Exercise brief: With all pictures omitted, return verbatim the lines from the beginning of the records below through the line containing "blue pepsi can: [136, 191] stays".

Record excerpts:
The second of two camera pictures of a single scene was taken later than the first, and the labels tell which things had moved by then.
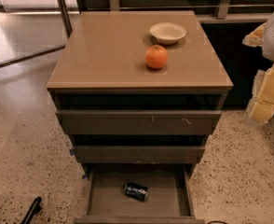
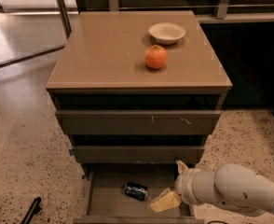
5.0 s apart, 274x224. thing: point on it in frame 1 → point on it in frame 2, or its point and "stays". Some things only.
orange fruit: [156, 57] stays
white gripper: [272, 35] → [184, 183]
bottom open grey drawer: [169, 201] stays
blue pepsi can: [136, 191] stays
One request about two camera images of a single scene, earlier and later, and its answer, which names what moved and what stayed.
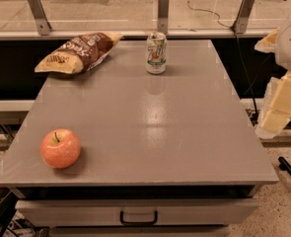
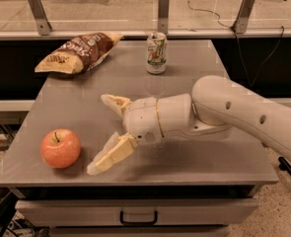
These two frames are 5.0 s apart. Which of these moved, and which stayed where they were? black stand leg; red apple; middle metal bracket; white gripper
Moved: white gripper
Stayed: black stand leg; middle metal bracket; red apple
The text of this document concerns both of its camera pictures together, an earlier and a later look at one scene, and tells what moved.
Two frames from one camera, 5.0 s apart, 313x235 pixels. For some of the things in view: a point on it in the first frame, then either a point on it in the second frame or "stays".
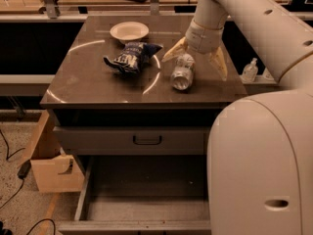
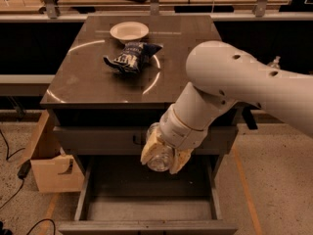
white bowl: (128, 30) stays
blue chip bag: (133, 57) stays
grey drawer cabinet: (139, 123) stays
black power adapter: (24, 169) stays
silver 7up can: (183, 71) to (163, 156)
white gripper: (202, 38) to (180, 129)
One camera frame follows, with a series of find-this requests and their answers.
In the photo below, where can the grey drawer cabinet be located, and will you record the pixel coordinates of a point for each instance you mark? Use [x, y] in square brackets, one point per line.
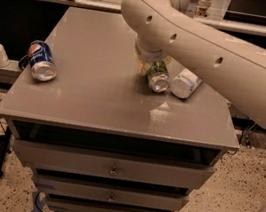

Response area:
The second of two camera pictures of a single scene was taken later than the first, and the labels tell which things had moved by then.
5.0 s apart, 274x224. thing: point on it in frame 1 → point on it in frame 2, or its point and "stays". Some things only.
orange fruit: [156, 57] stays
white gripper: [272, 35] → [184, 183]
bottom open grey drawer: [169, 201] stays
blue pepsi can: [136, 191] stays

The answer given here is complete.